__Work required__
Your answer must be an exact transcription of every record below, with the pictures omitted.

# # #

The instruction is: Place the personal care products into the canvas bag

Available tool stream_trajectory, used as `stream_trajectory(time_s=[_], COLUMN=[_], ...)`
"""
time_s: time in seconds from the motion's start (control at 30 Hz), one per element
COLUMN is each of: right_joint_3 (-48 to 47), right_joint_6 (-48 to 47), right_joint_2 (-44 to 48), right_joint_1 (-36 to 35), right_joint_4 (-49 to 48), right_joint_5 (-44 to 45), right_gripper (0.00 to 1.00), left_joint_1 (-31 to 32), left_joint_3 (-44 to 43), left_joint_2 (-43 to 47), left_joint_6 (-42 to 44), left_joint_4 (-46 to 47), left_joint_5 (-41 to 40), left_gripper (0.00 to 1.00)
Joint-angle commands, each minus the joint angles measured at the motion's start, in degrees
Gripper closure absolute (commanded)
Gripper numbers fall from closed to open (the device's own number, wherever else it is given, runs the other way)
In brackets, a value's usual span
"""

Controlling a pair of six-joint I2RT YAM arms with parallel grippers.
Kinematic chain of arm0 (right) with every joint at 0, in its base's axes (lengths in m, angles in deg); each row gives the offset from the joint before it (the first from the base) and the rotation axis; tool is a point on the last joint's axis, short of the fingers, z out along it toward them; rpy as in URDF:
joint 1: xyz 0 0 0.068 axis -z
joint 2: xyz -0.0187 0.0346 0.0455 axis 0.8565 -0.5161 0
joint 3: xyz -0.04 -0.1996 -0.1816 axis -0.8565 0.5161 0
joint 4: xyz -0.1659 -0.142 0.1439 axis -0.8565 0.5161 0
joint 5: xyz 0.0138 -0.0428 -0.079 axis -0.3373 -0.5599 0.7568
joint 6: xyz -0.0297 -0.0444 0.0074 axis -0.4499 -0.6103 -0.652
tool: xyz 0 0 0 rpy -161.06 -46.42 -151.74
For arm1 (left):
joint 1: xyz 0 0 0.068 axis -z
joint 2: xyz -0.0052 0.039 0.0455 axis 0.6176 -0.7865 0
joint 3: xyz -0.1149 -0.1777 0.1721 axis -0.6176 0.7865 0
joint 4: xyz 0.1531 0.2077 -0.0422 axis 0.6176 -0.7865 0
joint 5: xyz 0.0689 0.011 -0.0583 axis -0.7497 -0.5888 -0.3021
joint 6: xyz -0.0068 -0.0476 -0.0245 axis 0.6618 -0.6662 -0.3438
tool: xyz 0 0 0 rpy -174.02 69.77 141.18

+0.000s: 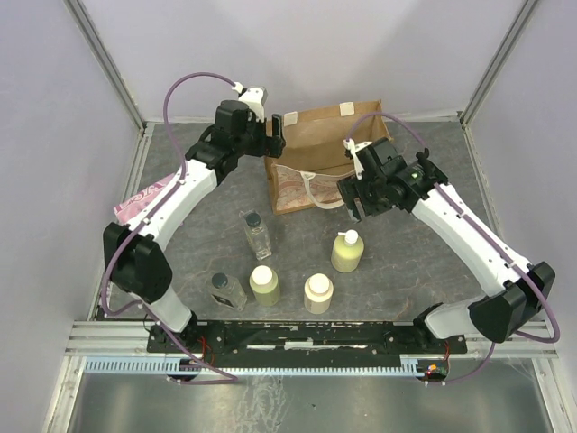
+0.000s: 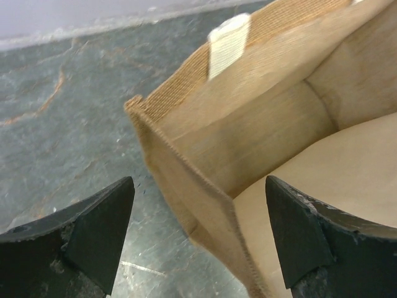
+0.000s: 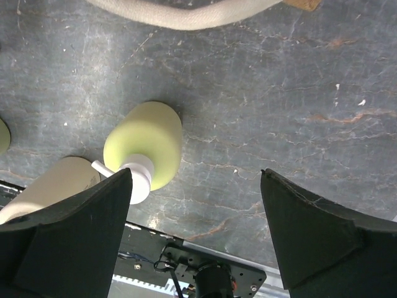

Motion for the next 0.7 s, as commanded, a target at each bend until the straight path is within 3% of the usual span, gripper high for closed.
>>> stream_trajectory(time_s=[0.0, 0.1, 0.23, 0.33, 0.4, 0.67], right_joint_3=[1.5, 1.9, 2.1, 1.9, 1.7, 2.0], right_joint_6=[0.1, -0.7, -1.9, -3.0, -4.1, -6.1], right_joint_2=[1.3, 0.4, -1.5, -2.7, -3.7, -6.8], right_joint_1=[-0.7, -1.1, -1.8, -2.8, -3.6, -7.1], right_joint_4=[-2.7, -3.4, -3.6, -2.8, -1.7, 2.2], right_joint_5=[-2.0, -2.7, -4.3, -5.8, -6.2, -5.5], right_gripper=[0.09, 0.11, 0.16, 0.19, 0.21, 0.28], left_joint_1=[0.9, 1.2, 1.5, 1.5, 1.6, 1.5], left_joint_3=[-2.8, -2.6, -2.8, -2.7, -2.7, -2.7], left_joint_2=[-1.3, -2.4, -4.0, -4.4, -4.2, -2.0], left_joint_6=[-2.3, -2.3, -2.2, -2.3, -2.2, -1.7], left_joint_4=[-3.3, -3.6, -3.6, -3.4, -3.4, -5.6], left_joint_5=[-5.6, -5.6, -3.7, -3.0, -3.2, -3.9], left_gripper=[0.11, 0.25, 0.7, 0.93, 0.97, 0.97])
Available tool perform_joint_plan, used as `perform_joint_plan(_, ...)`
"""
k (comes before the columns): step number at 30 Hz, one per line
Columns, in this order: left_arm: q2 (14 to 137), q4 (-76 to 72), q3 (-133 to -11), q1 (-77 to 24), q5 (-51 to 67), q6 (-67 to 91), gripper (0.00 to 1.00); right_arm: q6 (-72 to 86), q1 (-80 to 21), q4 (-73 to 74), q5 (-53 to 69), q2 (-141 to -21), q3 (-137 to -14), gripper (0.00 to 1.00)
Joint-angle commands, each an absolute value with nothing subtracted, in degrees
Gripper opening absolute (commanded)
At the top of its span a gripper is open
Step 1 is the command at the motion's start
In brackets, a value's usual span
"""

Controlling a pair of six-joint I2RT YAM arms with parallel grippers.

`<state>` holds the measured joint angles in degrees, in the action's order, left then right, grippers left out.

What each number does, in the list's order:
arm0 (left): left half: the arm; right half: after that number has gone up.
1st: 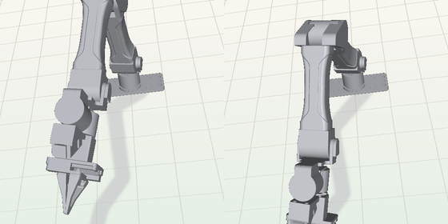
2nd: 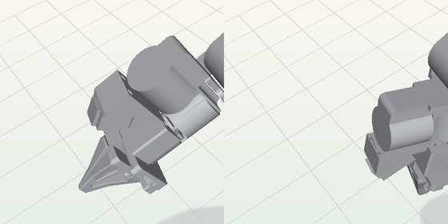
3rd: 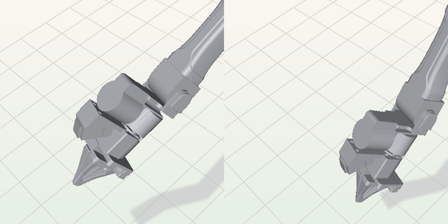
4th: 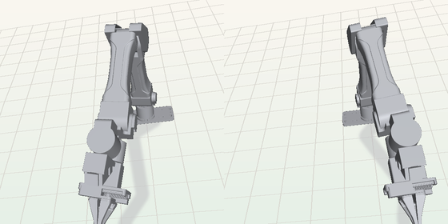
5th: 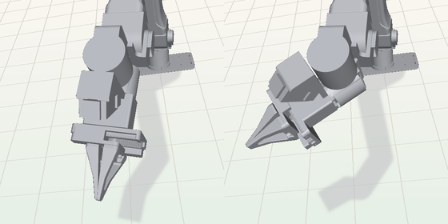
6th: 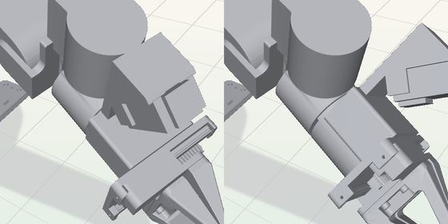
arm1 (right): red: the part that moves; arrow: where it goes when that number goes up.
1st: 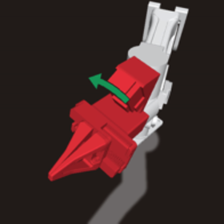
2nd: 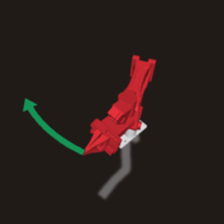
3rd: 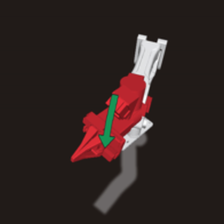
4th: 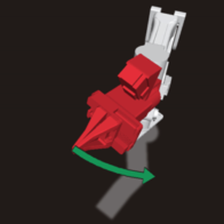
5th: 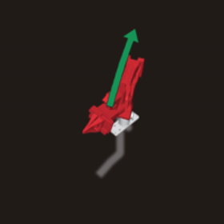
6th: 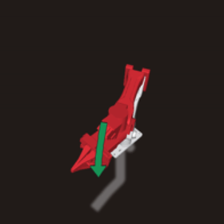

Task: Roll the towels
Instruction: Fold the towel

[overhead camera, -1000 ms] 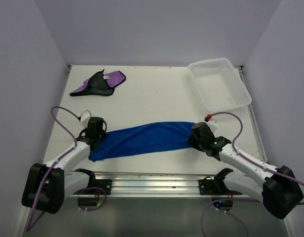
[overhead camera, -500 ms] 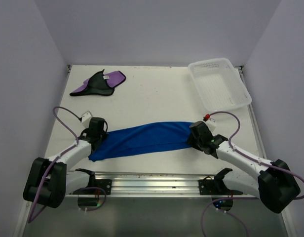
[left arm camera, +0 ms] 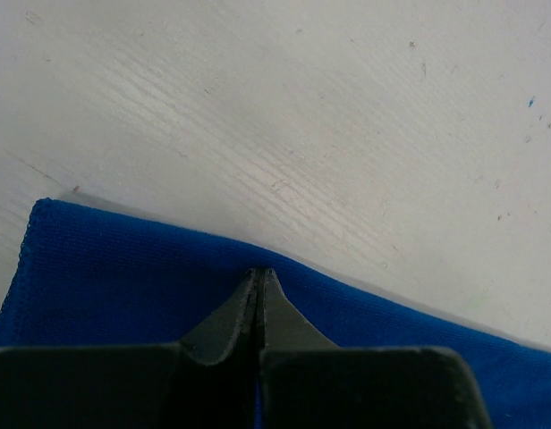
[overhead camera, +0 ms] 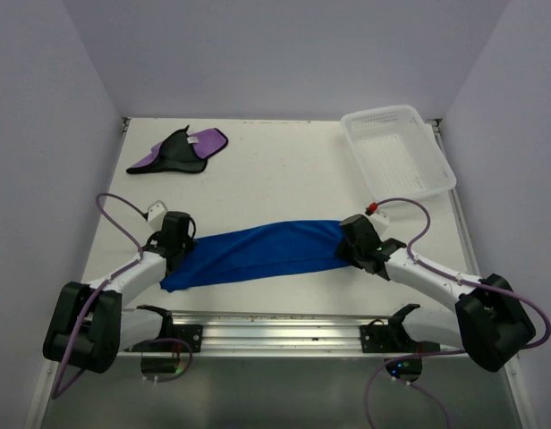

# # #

__Problem solution__
The instruction is: Place the personal care products into the canvas bag

Available tool stream_trajectory, used as `stream_trajectory(time_s=[_], COLUMN=[_], ...)`
"""
time_s: time in seconds from the motion's start (control at 30 Hz), one per element
COLUMN is each of: right_joint_3 (-48 to 47), right_joint_6 (-48 to 47), right_joint_2 (-44 to 48), right_joint_1 (-36 to 35), right_joint_4 (-49 to 48), right_joint_5 (-44 to 45), right_gripper (0.00 to 1.00), left_joint_1 (-31 to 32), left_joint_3 (-44 to 43), left_joint_2 (-43 to 47), left_joint_6 (-42 to 44), left_joint_4 (-46 to 47), left_joint_5 (-41 to 40), left_gripper (0.00 to 1.00)
Joint-angle commands, each minus the joint angles measured at the motion's start, in degrees
Gripper closure absolute (commanded)
Gripper numbers fall from closed to open (the device's own number, wherever else it is given, runs the other way)
In brackets, a value's usual span
"""

Controlling a pair of six-joint I2RT YAM arms with parallel grippers.
Kinematic chain of arm0 (right) with every joint at 0, in its base's axes (lengths in m, angles in deg); each row gives the offset from the joint before it (the first from the base) and the rotation axis; tool is a point on the last joint's axis, short of the fingers, z out along it toward them; rpy as in URDF:
joint 1: xyz 0 0 0.068 axis -z
joint 2: xyz -0.0187 0.0346 0.0455 axis 0.8565 -0.5161 0
joint 3: xyz -0.04 -0.1996 -0.1816 axis -0.8565 0.5161 0
joint 4: xyz -0.1659 -0.142 0.1439 axis -0.8565 0.5161 0
joint 5: xyz 0.0138 -0.0428 -0.079 axis -0.3373 -0.5599 0.7568
joint 6: xyz -0.0297 -0.0444 0.0074 axis -0.4499 -0.6103 -0.652
tool: xyz 0 0 0 rpy -161.06 -46.42 -151.74
For arm1 (left):
joint 1: xyz 0 0 0.068 axis -z
joint 2: xyz -0.0052 0.039 0.0455 axis 0.6176 -0.7865 0
joint 3: xyz -0.1149 -0.1777 0.1721 axis -0.6176 0.7865 0
joint 4: xyz 0.1531 0.2077 -0.0422 axis 0.6176 -0.7865 0
joint 5: xyz 0.0689 0.011 -0.0583 axis -0.7497 -0.5888 -0.3021
joint 6: xyz -0.0068 -0.0476 -0.0245 axis 0.6618 -0.6662 -0.3438
tool: xyz 0 0 0 rpy -174.02 69.77 141.18

+0.000s: 
+0.000s: 
+0.000s: 

Motion for the next 0.7 s, as commanded, a target at each bend until the straight path is within 3% of the usual span, gripper high for closed.
>>> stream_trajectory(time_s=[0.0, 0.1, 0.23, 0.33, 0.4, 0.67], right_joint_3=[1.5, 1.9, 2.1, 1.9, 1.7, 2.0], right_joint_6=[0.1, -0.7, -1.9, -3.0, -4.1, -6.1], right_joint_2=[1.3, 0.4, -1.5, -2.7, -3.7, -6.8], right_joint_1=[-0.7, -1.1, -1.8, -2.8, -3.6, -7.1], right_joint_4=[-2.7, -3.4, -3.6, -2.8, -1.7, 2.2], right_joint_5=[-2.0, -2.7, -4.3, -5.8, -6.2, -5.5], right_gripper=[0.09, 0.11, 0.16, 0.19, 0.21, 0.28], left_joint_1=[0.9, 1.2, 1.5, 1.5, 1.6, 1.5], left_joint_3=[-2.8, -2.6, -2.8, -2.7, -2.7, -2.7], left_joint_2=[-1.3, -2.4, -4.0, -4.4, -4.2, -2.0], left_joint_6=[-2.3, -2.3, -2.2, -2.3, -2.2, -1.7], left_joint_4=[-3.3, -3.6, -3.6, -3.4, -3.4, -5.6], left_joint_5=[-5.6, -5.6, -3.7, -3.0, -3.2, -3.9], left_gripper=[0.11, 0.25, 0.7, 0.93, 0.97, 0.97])
Available tool perform_joint_plan, used as `perform_joint_plan(_, ...)`
"""
k (comes before the columns): step number at 30 Hz, one per line
Columns, in this order: left_arm: q2 (14 to 137), q4 (-76 to 72), q3 (-133 to -11), q1 (-77 to 24), q5 (-51 to 67), q6 (-67 to 91), gripper (0.00 to 1.00); right_arm: q6 (-72 to 86), q1 (-80 to 21), q4 (-73 to 74), q5 (-53 to 69), q2 (-141 to -21), q3 (-137 to -14), gripper (0.00 to 1.00)
Joint-angle commands, each an absolute value with nothing subtracted, in degrees
Gripper opening absolute (commanded)
At the top of its span a gripper is open
Step 1 is the command at the motion's start
In brackets, a value's usual span
"""

Controlling a pair of six-joint I2RT YAM arms with parallel grippers.

`<state>` holds the measured joint angles in degrees, in the action's order, left then right, grippers left out.

What each number does, in the list's order:
arm0 (left): left half: the arm; right half: after that number has gone up.
1st: 
2nd: 
3rd: 
4th: 
5th: 
6th: 
arm1 (right): red: the part that moves; arrow: where it goes when that number goes up.
1st: 
2nd: 
3rd: 
4th: 
5th: 
6th: 

Task: Roll the towels
Instruction: Fold the towel

[overhead camera, -1000 ms] 
[overhead camera, -500 ms] 
[left arm camera, +0 ms] 
[overhead camera, +0 ms] 

No further output remains for this exercise.